NJ Statute 34:11-4.2; NJ Admin. Code 12:55-2.4; NJ Admin. Code 12:55-2.4


Manner of Wage Payments

An employer may pay an employee by:

  • cash
  • check, so long as:
    • the check is redeemable for full face value without difficulty, deduction, or fee
    • the employer must pay for any fees required to cash the check
    • the employer is responsible to pay for any check-deposit-return fees, and if the employee pays the fee, the employer must reimburse for the payment without including it as wages for the employee
  • direct deposit
  • payroll card

NJ Statute 34:11-4.2; NJ Statute 34:11-4.2a; NJ Admin. Code 12:55-2.4


Direct Deposit

An employer may pay employees their wages by direct deposit subject to the following restrictions:

  • the employee must consent in writing to being paid by direct deposit without intimidation, coercion, or fear of discharge or reprisal to agree to direct deposit
  • the employee’s consent to be paid by direct deposit may not be a condition of hire or continued employment
  • the employee must receive their wages without difficulty, deduction, or fee
  • the employer must provide employees each pay period a statement identifying the deductions from the employee’s wages
  • The employee must be permitted to change the method of payment after giving the employee timely notice

NJ Statute 34:11-4.2a; NJ Admin. Code 12:55-2.4


Payroll Card

An employer may pay employees their wages by payroll card subject to the following restrictions:

  • the employer must disclose in writing to the employee:
    • each of the features of the payroll debit card (for example, withdrawal at any ATM or point-of-sale use), including any fee(s) the employee may be charged for using each of those features
    • an explanation of the specific means by which the employee may withdraw their wages
  • the employee must consent in writing to being paid by direct deposit without intimidation, coercion, or fear of discharge or reprisal to agree to direct deposit
  • the employee’s consent to be paid by direct deposit may not be a condition of hire or continued employment
  • the employee must receive their wages without difficulty, deduction, or fee
  • at least one occasion per pay period, the employee must be able to use the payroll card to withdraw their wages in full, in lawful money of the United States, without any fee to the employee and without difficulty
  • the employer must provide employees each pay period a statement identifying the deductions from the employee’s wages
  • The employee must be permitted to change the method of payment after giving the employee timely notice

NJ Admin. Code 12:55-2.4


Payment upon Separation from Employment

An employer must pay employees separated from employment for any reason, e.g. discharge, termination, quit, resign, layoff, or labor dispute, not later than the regular payday for the pay period during which the separation from employment occurred.

In the case of employees compensated in part or in full by an incentive system, an employer must pay a reasonable approximation of all wages due, until the exact amounts due can be computed.

When any employee is suspended as a result of a labor dispute and such labor dispute involves those employees who process the payroll, the employer may have an additional ten (10) days in which to pay wages.

Payment of wages to employees separated from employment may be made either through the regular pay channels or by mail if requested by the employee.

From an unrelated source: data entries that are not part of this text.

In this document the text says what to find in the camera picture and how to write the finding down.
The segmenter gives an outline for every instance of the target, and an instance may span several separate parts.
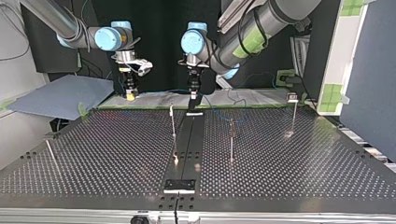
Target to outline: wire
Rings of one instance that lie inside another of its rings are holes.
[[[124,82],[124,80],[123,80],[123,78],[122,78],[122,82],[121,82],[121,79],[120,79],[121,76],[122,76],[122,74],[119,75],[119,83],[120,83],[120,86],[121,86],[121,88],[122,88],[122,92],[125,93],[125,89],[123,88],[123,82]]]
[[[24,31],[24,23],[23,23],[23,19],[22,19],[21,15],[20,15],[20,12],[18,12],[15,8],[13,8],[12,6],[10,6],[7,3],[0,3],[0,9],[1,9],[1,12],[2,12],[3,16],[7,19],[7,22],[16,31],[18,31],[18,33],[20,33],[21,36],[26,40],[27,47],[26,47],[26,50],[23,53],[21,53],[19,55],[16,55],[16,56],[9,57],[9,58],[0,59],[0,62],[5,62],[5,61],[14,60],[14,59],[19,59],[19,58],[23,57],[24,55],[26,55],[29,52],[29,49],[30,49],[29,40],[28,40],[26,34],[23,31],[21,31],[20,28],[15,24],[15,22],[7,15],[7,13],[3,10],[3,7],[8,8],[9,10],[11,10],[15,14],[15,16],[17,16],[18,20],[21,23],[22,29]]]
[[[84,4],[82,5],[82,8],[81,8],[81,19],[85,24],[87,24],[87,22],[85,22],[85,20],[84,20],[84,9],[85,9],[85,6],[87,6],[87,3],[88,3],[88,0],[85,0]]]
[[[95,68],[97,68],[99,70],[99,72],[100,72],[100,77],[103,77],[103,71],[98,65],[96,65],[95,63],[91,62],[90,60],[84,59],[82,57],[81,57],[81,60],[86,62],[86,63],[89,63],[89,64],[93,65]]]
[[[175,223],[178,224],[178,216],[177,216],[177,205],[178,205],[178,196],[180,195],[180,193],[177,194],[177,199],[176,199],[176,203],[175,203],[175,210],[174,210],[174,215],[175,215]]]
[[[244,81],[241,85],[235,87],[235,89],[239,89],[239,88],[241,88],[242,86],[244,86],[244,85],[248,82],[248,80],[249,80],[251,77],[254,77],[254,76],[262,76],[262,75],[265,75],[265,74],[269,74],[269,75],[271,75],[271,76],[273,77],[272,85],[273,85],[274,89],[276,89],[276,86],[275,86],[275,83],[274,83],[274,80],[275,80],[275,77],[276,77],[276,76],[275,76],[274,74],[270,73],[270,72],[262,72],[262,73],[251,74],[250,76],[248,76],[248,77],[245,79],[245,81]]]
[[[293,47],[294,47],[294,57],[297,60],[297,48],[296,48],[296,38],[293,37]],[[300,75],[300,65],[298,62],[296,62],[296,66],[297,66],[297,73],[295,74],[297,77],[300,78],[301,83],[303,84],[304,90],[306,92],[306,95],[308,96],[309,100],[311,101],[312,105],[314,106],[314,108],[318,111],[318,105],[315,103],[315,100],[312,98],[311,94],[309,94],[308,88],[305,86],[305,82],[303,77]]]
[[[238,22],[238,40],[239,40],[239,45],[241,46],[242,50],[250,57],[256,56],[258,53],[252,53],[249,52],[248,49],[245,47],[244,45],[244,41],[242,40],[242,24],[244,22],[244,19],[246,17],[246,15],[248,14],[248,10],[251,8],[251,6],[256,2],[256,0],[253,0],[250,2],[250,4],[247,6],[247,8],[245,8],[244,13],[242,14],[241,20]],[[256,22],[256,26],[258,27],[260,33],[262,34],[262,38],[264,38],[264,43],[262,44],[262,46],[264,48],[266,48],[268,46],[268,38],[267,35],[264,31],[264,28],[262,27],[262,24],[260,22],[260,17],[259,14],[257,12],[258,7],[254,7],[253,8],[253,17],[254,17],[254,21]]]
[[[84,64],[87,68],[88,68],[88,77],[91,76],[91,73],[93,73],[96,77],[102,78],[101,76],[99,76],[95,71],[93,71],[89,65],[87,65],[86,63],[82,63]]]
[[[110,71],[105,79],[107,80],[112,74],[113,74],[113,72]]]

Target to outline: white wall
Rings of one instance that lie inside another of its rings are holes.
[[[16,0],[0,0],[16,7]],[[8,16],[19,25],[8,9]],[[0,59],[13,57],[26,50],[27,41],[0,13]],[[15,99],[46,84],[35,71],[32,53],[12,61],[0,62],[0,104]],[[0,169],[16,160],[25,151],[36,147],[50,131],[50,118],[0,111]]]

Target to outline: vertical metal pin
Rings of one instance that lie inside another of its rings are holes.
[[[295,92],[289,92],[287,94],[287,101],[289,104],[294,104],[293,120],[291,122],[291,128],[286,132],[286,137],[290,138],[294,134],[294,125],[296,121],[298,95]]]
[[[169,107],[169,116],[172,118],[172,135],[176,137],[176,129],[175,129],[175,119],[174,119],[174,113],[173,113],[173,104],[170,104]]]
[[[172,103],[169,105],[169,116],[172,119],[172,137],[173,137],[173,140],[174,140],[174,158],[175,158],[175,163],[178,163],[178,160],[177,160],[176,128],[175,128],[175,118],[174,118],[174,111],[173,111],[173,104]]]
[[[236,137],[235,124],[233,119],[230,120],[230,161],[233,161],[233,139]]]
[[[298,104],[298,103],[294,103],[293,122],[292,122],[292,124],[291,124],[291,131],[292,131],[292,132],[294,132],[294,123],[295,123],[295,121],[296,121],[297,104]]]
[[[50,145],[50,140],[46,140],[46,143],[47,143],[47,147],[49,148],[49,154],[50,154],[50,156],[52,157],[53,160],[56,160],[55,154],[53,154],[52,147],[51,147],[51,145]]]

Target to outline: blue cap
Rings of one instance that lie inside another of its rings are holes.
[[[233,67],[233,69],[231,69],[230,71],[228,71],[228,73],[224,74],[224,78],[225,79],[231,79],[233,78],[233,76],[235,76],[235,74],[239,71],[239,64],[237,64],[236,66]]]
[[[190,21],[187,29],[188,30],[197,29],[197,30],[207,31],[207,24],[204,22]]]
[[[115,51],[121,47],[120,33],[111,27],[104,27],[95,34],[96,45],[106,51]]]
[[[132,25],[129,21],[113,21],[111,27],[121,27],[132,30]]]
[[[60,36],[56,35],[56,38],[59,40],[59,43],[61,43],[62,46],[70,49],[76,49],[75,47],[70,46],[63,38]]]
[[[189,30],[181,38],[181,47],[188,54],[198,54],[204,48],[204,37],[195,30]]]

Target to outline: perforated metal table
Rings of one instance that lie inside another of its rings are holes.
[[[51,143],[57,160],[43,145],[0,172],[0,217],[34,208],[57,216],[84,209],[90,217],[171,220],[177,210],[182,217],[335,213],[396,221],[395,174],[310,109],[298,109],[293,130],[290,108],[184,114],[175,112],[174,139],[166,110],[95,111]],[[164,194],[167,179],[194,179],[195,193]]]

NJ Statute 34:11-4.3; NJ Admin. Code 12:55-2.4


Wages in Dispute

In the case of a dispute over the amount of wages between an employer and employee, the employer must timely pay, without condition, all wages, or parts thereof, conceded by him to be due, leaving to the employee all remedies to which he might otherwise be entitled as to any balance claimed. The acceptance by an employee of a payment of uncontested wages does not constitute a release as to the balance of any claim and any release required by an employer as a condition to payment is null and void. NJ Statute 34:11-4.8


Deductions from Wages

An employer may not withhold, deduct, or divert any portion of an employee’s wages for:

  • cash shortages
  • breakage, damage, or loss of the employer’s property
  • purchase of required uniforms or clothing (employers may deduct, with the employee’s consent, for the rental and cleaning of required uniforms or clothing)
  • required tools
  • other items necessary for employment

An employer may not withhold, deduct, or divert any portion of an employee’s wages, unless:

  • The employer is required or empowered to do so by New Jersey or United States law; or
  • The amounts withheld or diverted are for:
    • Contributions authorized either in writing by employees, or under a collective bargaining agreement, to employee welfare, insurance, hospitalization, medical or surgical or both, pension, retirement, and profit-sharing plans, and to plans establishing individual retirement annuities on a group or individual basis, or individual retirement accounts at any State or federally chartered bank, savings bank, or savings and loan association for the employee, his spouse or both.
    • Contributions authorized either in writing by employees, or under a collective bargaining agreement, for payment into company-operated thrift plans; or security option or security purchase plans to buy securities of the employing corporation, an affiliated corporation, or other corporations at market price or less, provided such securities are listed on a stock exchange or are marketable over the counter.
    • Payments authorized by employees for payment into employee personal savings accounts, such as payments to a credit union, savings fund society, savings and loan or building and loan association; and payments to banks for Christmas, vacation, or other savings funds; provided all such deductions are approved by the employer.
    • Payments for company products purchased in accordance with a periodic payment schedule contained in the original purchase agreement; payments for employer loans to employees, in accordance with a periodic payment schedule contained in the original loan agreement; payments for safety equipment; payments for the purchase of United States Government bonds; and payments to correct payroll errors; provided all such deductions are approved by the employer.
    • Contributions authorized by employees for organized and generally recognized charities; provided the deductions for such contributions are approved by the employer.
    • Payments authorized by employees or their collective bargaining agents for the rental of work clothing or uniforms or for the laundering or dry cleaning of work clothing or uniforms; provided the deductions for such payments are approved by the employer.
    • Labor organization dues and initiation fees, and such other labor organization charges permitted by law.
    • Contributions authorized in writing by employees, pursuant to a collective bargaining agreement, to a political committee, continuing political committee, or both, established by the employees’ labor union for the purpose of making contributions to aid or promote the nomination, election or defeat of any candidate for a public office of the State or of a county, municipality or school district or the passage or defeat of any public question.
    • Contributions authorized in writing by employees to any political committee or continuing political committee, other than a committee provided for in paragraph (8), for the purpose of making contributions to aid or promote the nomination, election or defeat of any candidate for a public office of the State or of a county, municipality or school district or the passage or defeat of any public question; in making a payroll deduction pursuant to this paragraph the administrative expenses incurred by the employer shall be borne by such committee, at the option of the employer.
    • Payments authorized by employees for employer-sponsored programs for the purchase of insurance or annuities on a group or individual basis, if otherwise permitted by law.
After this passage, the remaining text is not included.